Draft Spec for Fourth Preview of Pattern Matching for Switch (JEP 433) and Second Preview of Record Patterns (JEP 432) now available
Dan Smith
daniel.smith at oracle.com
Thu Nov 3 16:02:57 UTC 2022
> On Nov 1, 2022, at 12:58 PM, Brian Goetz <brian.goetz at oracle.com> wrote:
>
>> 14.11.2: Design suggestion: rename "enhanced switch" to "pattern switch", define it as only those switches that make use of patterns, and don't worry about the remaining "switch with new features" corner cases. It's just such an important concept that I think there's a benefit to making the distinction really clean and obvious. E.g., asking someone new to Java to memorize the ad hoc set of types that don't demand exhaustiveness seems unhelpfully complicated.
>>
>> (Corner cases I'm thinking about: want to use a null constant but not be exhaustive? Fine. Want to have an Object input type but an empty switch body? Pointless, but fine. Etc.)
>
> I think the motivation here is that we want to minimize the surface area of non-exhaustive switches, by quarantining the "need not be exhaustive" to those that would have compiled under Java 8. "Switches must be exhaustive, except for statement switches over T1..Tn with all constant labels."
Minimal surface area is good, but that can be at odds with minimal "perimeter"—that is, how hard is it to draw the line distinguishing the old style from the new style? I like making it about patterns because they're such an obvious departure from what came before, and what that gains in reduced perimeter seems to justify a small sacrifice of surface area.
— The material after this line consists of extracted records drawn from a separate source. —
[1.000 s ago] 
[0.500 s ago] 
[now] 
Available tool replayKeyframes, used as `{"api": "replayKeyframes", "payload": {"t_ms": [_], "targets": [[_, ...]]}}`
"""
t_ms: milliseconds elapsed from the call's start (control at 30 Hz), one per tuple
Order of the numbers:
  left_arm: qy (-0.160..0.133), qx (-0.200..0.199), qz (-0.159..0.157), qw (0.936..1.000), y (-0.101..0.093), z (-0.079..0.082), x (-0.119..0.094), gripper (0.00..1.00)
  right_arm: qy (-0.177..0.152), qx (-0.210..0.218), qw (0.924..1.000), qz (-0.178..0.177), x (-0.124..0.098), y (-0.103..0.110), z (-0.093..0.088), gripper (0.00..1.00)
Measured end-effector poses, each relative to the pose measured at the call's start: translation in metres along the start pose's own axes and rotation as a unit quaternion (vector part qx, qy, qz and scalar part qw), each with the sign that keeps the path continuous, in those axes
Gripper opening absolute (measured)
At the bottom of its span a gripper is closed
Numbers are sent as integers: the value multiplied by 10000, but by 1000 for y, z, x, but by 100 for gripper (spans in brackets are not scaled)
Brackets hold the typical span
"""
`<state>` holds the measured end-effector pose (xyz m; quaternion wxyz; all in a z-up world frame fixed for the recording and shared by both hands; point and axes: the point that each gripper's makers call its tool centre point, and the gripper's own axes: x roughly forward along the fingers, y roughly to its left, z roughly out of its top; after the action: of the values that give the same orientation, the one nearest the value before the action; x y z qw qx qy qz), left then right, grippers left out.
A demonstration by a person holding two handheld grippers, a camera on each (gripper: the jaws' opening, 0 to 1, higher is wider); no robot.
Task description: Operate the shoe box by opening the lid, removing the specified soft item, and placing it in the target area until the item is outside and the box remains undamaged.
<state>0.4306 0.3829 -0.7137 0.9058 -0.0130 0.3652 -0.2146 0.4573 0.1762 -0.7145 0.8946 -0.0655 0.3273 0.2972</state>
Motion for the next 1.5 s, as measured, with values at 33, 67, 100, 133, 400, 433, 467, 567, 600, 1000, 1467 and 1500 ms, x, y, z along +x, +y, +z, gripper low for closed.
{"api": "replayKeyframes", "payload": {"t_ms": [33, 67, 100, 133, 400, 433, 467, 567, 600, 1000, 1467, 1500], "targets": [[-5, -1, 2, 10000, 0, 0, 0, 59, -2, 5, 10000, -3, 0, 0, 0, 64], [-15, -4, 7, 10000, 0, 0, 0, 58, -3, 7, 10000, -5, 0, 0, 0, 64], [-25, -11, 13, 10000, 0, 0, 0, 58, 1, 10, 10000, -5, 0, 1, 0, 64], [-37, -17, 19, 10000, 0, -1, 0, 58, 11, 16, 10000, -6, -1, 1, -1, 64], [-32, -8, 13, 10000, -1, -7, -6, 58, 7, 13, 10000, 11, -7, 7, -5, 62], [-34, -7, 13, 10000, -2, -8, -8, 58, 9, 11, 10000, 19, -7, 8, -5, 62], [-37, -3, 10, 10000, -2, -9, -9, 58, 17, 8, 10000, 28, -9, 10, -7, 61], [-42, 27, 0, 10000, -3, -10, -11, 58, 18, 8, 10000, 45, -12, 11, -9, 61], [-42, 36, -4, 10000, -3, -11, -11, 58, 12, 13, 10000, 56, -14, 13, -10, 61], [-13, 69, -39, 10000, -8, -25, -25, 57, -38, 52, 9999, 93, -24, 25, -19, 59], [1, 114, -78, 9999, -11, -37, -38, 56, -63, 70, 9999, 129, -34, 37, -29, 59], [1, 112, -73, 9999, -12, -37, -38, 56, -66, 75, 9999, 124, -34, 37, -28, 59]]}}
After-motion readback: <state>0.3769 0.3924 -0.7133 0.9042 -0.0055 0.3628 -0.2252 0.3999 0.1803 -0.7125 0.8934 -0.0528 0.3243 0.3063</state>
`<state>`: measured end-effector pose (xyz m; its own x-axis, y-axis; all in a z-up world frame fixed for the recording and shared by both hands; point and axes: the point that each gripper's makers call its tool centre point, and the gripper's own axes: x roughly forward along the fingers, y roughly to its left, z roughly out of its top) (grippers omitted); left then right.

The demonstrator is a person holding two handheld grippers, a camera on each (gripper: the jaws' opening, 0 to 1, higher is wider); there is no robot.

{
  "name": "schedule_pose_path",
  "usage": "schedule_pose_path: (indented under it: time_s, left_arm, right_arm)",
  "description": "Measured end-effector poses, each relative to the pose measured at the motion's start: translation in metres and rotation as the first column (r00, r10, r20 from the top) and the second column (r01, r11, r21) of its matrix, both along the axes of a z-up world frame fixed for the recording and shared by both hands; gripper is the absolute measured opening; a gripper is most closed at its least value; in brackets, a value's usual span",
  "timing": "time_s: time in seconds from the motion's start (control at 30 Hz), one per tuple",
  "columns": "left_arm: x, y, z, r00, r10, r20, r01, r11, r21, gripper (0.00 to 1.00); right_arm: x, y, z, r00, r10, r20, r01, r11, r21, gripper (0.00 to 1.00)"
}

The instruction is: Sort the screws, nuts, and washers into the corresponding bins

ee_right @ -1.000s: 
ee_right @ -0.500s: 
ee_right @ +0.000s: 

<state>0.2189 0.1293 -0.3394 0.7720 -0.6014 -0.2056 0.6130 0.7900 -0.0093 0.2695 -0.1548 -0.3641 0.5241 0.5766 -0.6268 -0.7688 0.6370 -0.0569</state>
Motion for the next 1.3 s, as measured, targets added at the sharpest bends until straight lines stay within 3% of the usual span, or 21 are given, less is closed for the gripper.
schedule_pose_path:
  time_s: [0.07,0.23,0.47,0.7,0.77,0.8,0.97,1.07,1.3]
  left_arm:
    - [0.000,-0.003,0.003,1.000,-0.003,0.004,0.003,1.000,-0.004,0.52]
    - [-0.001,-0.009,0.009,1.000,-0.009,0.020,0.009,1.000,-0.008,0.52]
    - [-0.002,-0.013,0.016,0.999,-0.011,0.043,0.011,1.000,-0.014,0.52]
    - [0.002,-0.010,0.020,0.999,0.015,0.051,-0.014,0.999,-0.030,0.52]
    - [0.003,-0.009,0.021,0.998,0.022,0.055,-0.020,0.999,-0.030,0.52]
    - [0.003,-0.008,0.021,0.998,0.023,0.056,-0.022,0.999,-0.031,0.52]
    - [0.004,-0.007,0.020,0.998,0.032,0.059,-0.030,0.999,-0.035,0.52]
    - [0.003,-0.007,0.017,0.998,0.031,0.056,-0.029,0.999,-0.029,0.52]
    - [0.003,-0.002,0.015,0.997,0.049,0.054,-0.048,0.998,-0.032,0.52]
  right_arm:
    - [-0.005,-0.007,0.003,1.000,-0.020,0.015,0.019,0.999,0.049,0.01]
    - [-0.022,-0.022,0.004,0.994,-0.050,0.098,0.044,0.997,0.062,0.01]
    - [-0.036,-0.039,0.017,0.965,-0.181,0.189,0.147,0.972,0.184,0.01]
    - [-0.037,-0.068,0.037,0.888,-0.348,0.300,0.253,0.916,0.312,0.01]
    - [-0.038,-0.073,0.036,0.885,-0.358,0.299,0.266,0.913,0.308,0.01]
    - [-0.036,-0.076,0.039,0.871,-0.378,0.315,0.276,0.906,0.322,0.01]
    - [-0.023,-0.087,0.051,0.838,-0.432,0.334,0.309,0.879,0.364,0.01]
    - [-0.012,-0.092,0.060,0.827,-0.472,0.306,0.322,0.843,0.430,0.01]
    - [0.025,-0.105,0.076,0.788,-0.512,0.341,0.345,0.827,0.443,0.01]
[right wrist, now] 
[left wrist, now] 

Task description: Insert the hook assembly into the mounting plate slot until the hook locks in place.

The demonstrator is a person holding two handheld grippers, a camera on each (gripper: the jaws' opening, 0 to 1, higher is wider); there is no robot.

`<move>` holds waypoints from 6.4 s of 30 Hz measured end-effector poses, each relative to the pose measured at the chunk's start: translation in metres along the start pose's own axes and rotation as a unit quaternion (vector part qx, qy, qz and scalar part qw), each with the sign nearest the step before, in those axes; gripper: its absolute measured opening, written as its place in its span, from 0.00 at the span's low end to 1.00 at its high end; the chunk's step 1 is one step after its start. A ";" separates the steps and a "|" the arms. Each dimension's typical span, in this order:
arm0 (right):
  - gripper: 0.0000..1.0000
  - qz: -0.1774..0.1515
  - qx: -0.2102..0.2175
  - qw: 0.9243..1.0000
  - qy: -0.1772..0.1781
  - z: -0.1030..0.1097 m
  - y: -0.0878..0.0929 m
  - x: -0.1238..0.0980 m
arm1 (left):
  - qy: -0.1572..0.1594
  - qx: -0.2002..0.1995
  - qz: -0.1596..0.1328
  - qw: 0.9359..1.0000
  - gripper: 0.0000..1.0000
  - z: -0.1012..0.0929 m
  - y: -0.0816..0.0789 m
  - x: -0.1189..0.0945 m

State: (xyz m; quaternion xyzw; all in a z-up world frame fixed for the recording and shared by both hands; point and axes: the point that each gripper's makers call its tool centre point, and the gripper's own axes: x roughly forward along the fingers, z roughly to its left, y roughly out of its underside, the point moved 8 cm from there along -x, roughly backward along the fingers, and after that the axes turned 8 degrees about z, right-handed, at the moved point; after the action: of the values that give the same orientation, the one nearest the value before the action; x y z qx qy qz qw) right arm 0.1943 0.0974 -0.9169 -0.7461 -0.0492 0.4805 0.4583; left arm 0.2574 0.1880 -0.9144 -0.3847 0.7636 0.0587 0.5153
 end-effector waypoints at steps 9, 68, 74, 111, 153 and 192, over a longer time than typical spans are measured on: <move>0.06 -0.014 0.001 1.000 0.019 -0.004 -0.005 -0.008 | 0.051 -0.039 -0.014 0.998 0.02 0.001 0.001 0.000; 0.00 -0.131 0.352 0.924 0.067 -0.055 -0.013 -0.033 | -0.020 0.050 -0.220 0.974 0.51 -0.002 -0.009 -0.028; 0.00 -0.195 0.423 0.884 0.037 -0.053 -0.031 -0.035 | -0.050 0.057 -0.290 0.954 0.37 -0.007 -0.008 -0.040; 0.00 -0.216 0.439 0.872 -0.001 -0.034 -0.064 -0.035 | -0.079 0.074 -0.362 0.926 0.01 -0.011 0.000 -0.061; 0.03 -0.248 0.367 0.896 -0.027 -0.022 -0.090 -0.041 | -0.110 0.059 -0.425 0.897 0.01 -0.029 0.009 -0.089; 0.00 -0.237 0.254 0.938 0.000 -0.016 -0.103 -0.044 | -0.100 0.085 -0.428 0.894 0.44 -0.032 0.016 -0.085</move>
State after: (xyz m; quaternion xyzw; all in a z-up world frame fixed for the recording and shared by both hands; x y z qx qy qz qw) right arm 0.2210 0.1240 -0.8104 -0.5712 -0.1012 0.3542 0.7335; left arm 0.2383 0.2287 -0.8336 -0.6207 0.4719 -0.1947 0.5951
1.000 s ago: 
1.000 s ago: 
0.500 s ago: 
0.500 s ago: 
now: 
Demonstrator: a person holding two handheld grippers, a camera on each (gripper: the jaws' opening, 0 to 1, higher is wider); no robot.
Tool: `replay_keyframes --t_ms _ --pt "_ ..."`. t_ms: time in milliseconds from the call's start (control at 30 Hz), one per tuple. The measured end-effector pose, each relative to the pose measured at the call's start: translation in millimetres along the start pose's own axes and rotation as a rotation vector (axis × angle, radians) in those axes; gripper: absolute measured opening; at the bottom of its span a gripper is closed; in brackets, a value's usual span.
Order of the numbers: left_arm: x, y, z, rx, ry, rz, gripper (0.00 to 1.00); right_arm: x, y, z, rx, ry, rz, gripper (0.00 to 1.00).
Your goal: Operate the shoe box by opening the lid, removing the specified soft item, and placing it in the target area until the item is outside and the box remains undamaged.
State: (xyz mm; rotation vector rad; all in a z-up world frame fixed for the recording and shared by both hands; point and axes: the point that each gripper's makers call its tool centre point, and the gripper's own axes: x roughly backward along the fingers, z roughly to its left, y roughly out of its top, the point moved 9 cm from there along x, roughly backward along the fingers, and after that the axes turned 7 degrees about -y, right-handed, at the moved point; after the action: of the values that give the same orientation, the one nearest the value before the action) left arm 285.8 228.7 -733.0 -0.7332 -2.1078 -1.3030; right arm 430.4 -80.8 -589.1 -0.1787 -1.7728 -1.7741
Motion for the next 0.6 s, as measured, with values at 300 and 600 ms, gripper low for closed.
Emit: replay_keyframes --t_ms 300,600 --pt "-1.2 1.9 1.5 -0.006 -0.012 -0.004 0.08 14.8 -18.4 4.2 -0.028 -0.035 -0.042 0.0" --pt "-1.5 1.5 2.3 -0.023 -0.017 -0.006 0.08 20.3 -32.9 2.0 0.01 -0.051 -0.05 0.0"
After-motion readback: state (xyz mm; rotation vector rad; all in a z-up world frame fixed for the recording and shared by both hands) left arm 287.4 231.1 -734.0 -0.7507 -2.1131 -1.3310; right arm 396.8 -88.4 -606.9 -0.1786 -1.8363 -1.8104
>> 14.14.2: I'm sure there's been some discussion about this already, but the use of MatchException for nulls in 'for' loops but NPE for nulls in switches also seems like a sad historical wart. What's wrong with an NPE from a 'for' loop?
>
> I think if the RHS of the foreach loop is null, we should NPE (as before.) But if one of the _elements_ of the RHS array/iterable is null, then we should ME on the record pattern. (Otherwise we have a sharp edge between a top-level record pattern and a nested record pattern.)
Eventually, I guess the rewrite will be expressed as a 'let' expression (using whatever syntax we settle on):
let Record(var x, var y) = iterator.next();
The right thing to do in for-each is thus whatever the right thing is to do in a 'let' statement.
I'm kind of torn, because it seems straightforward to say this is an NPE (deconstructing a record is not that different from doing a field access). But it's true that a nested record pattern in a switch will cause a MatchException when given a null component value. Meanwhile, a top-level record pattern in a switch will cause an NPE. Hmm. No good way to make all of that consistent...
>> 14.30.1, 14.30.2: I'm not sold on *any patterns*, *resolved patterns*, and *executable switch blocks*.
>>
>> The semantics are fine—some type patterns will match null, others will not. But it seems to me that this can be a property of the type pattern, one of many properties of programs that we determine at compile time. No need to frame it as rewriting a program into something else. (Compare the handling of the '+' operator. We don't rewrite to a non-denotable "concatenation expression".)
>>
>> Concretely:
>> - The pattern matching runtime rules can just say "the null reference matches a type pattern if the type pattern is unconditional".
>> - We can make it a little more clear that a type pattern is determined to be unconditional, or not, based on its context-dependent match type (is that what we call it?)
>>
>> For a *compiler*, it will be useful to come up with an encoding that preserves the compile-time "unconditional" property in bytecode. But that's a compiler problem, not something JLS needs to comment on.
>
> It is a property of the pattern *and the type being matched*. We tried writing it the other way and it was not necessarily better....
Yes, it's a property of the pattern derived from enclosing context—but this is nothing new. Like, the interpretation of names is heavily dependent on enclosing context.
In any case, it's just a spec presentation question, so I suppose I can discuss further with Gavin and Alex and see what conclusion we come to.
>> 14.30.3: A record pattern can't match null, but for the purpose of dominance, it's not clear to me why a record pattern can't be considered unconditional, and thus dominate the equivalent type pattern or a 'default'.
>
> Unconditional means "no runtime checks"; it's like a static cast for which we don't emit a checkcast. Exhaustive means "satisfies the type system, but might have bad values" (null, novel enum constants, novel subtypes, at any level in the tree.)